Welcome to our new 2020 guide to online counselling. This exciting and ever-evolving field of therapy has never more accessible to both therapists and clients. Here, we look at how to get started and what you should be aware of.
- Introduction to online counselling
- Does online therapy work?
- Benefits of online therapy
- Which platform to use
- Privacy and confidentiality
- Be prepared for delivering online therapy
- Contracting with clients
- Changes to the therapeutic dynamic
- Looking after yourself
- Final thoughts
An introduction to online counselling
While many counsellors have already been seeing clients online for some time, many of us are having to make this shift now out of necessity. In the absence of face-to-face meetings we are moving to platforms like Zoom to continue our work with current clients and also to offer our support further afield.

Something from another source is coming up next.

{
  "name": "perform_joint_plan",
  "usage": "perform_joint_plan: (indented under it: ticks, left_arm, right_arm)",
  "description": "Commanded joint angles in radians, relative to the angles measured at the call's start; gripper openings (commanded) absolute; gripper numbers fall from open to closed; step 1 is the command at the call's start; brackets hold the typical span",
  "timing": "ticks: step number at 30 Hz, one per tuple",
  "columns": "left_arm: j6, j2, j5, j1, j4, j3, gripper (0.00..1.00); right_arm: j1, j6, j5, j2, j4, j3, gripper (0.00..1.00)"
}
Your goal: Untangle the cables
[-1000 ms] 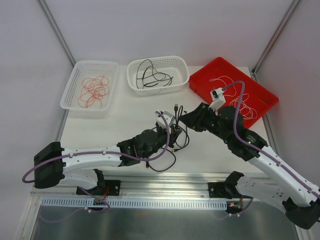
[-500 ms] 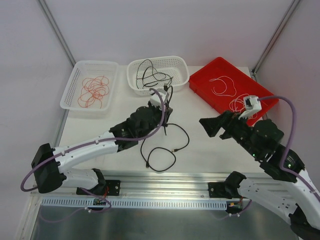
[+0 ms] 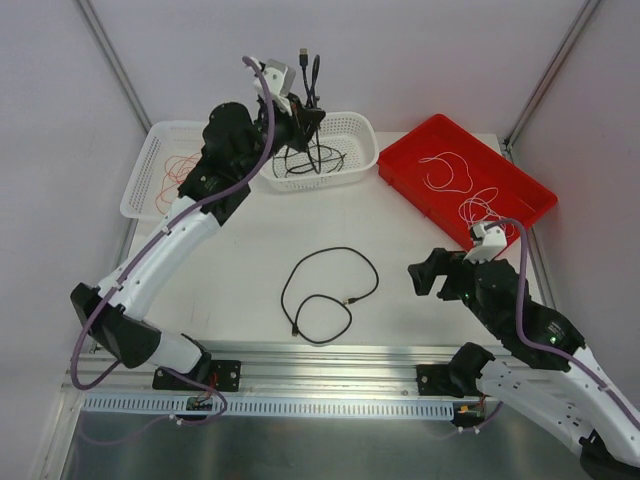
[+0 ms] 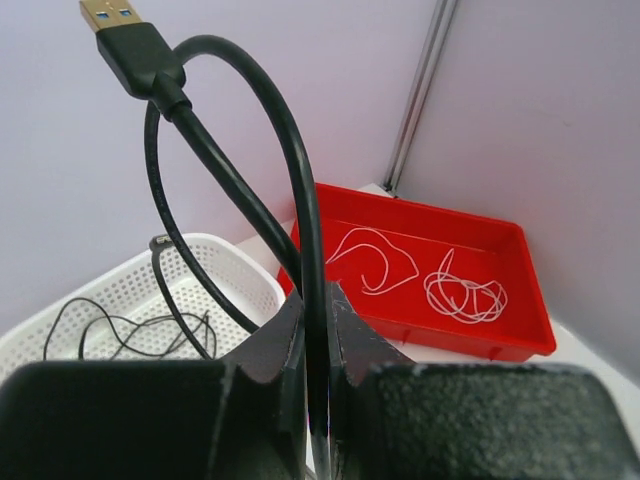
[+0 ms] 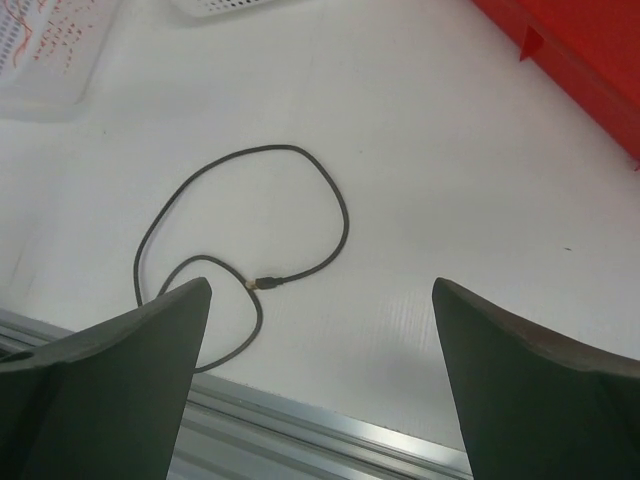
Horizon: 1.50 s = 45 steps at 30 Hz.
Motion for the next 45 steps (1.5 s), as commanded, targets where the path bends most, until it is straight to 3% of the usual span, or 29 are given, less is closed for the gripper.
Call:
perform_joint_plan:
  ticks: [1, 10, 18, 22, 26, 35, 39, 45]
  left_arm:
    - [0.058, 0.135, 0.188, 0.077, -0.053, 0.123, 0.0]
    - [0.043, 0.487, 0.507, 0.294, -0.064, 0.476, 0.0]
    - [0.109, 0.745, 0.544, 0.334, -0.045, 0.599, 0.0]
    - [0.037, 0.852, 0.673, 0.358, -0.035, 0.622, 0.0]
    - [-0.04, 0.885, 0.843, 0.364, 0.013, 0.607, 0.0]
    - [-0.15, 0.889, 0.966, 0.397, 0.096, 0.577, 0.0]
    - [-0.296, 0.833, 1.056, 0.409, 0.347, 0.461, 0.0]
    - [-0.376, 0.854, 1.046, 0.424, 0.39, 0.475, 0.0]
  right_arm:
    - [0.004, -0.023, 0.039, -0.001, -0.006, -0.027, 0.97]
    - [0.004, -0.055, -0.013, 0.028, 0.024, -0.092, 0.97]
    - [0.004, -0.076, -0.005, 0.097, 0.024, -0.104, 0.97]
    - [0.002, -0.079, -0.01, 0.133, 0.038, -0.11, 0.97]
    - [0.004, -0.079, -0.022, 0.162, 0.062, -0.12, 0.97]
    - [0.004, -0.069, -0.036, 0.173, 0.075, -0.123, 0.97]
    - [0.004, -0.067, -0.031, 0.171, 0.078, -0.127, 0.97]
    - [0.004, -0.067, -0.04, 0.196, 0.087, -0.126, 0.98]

The BACP may ordinarily recommend lengthier trainings to practice as an online counsellor, they are understanding that right now the priority is continuity of support to our clients. That said, it’s crucial to understand how best to work online – from technology and privacy to changes in the therapeutic dynamic. This will ensure you are best meeting your client’s needs while also alleviating some of your own inevitable anxiety around this new way of working.
But does online therapy work?
When you are used to sharing a room with clients, noticing shifts in energy and feeling the connection between you, it’s easy to be skeptical about online counselling. You may wonder if it’s possible for therapy to continue being effective if it’s via video call, or whether depth is possible.
Relational depth is possible
Reassuringly many therapists and clients report that they quickly settle into online counselling and that the connection remains. Mick Cooper recently shared a blogpost highlighting a study carried out on relational depth in online therapy. The study found that “it is possible to experience relational depth in online therapy, though there are aspects of this medium that may make it less (as well as more) likely to occur” – largely these were related to technology glitches or delays.
Empathy and engagement remain
This article looks at studies comparing face-to-face with phone therapy, finding little variation in empathy and actually increased levels of engagement from clients.
The impact of your mindset
The writer also questions the stories we tell ourselves about whether this kind of therapy “works”, serving as a helpful reminder to not go down the route of a self-fulfilling prophecy.
Benefits of online therapy
Beyond the necessity of moving over to online therapy which we are currently experiencing, there are general benefits to working in this way:
- Flexibility – Working from home means you can choose when to work, selecting hours which suit you best and spreading them through the day rather than fitting into a centre’s availability or fixed slots.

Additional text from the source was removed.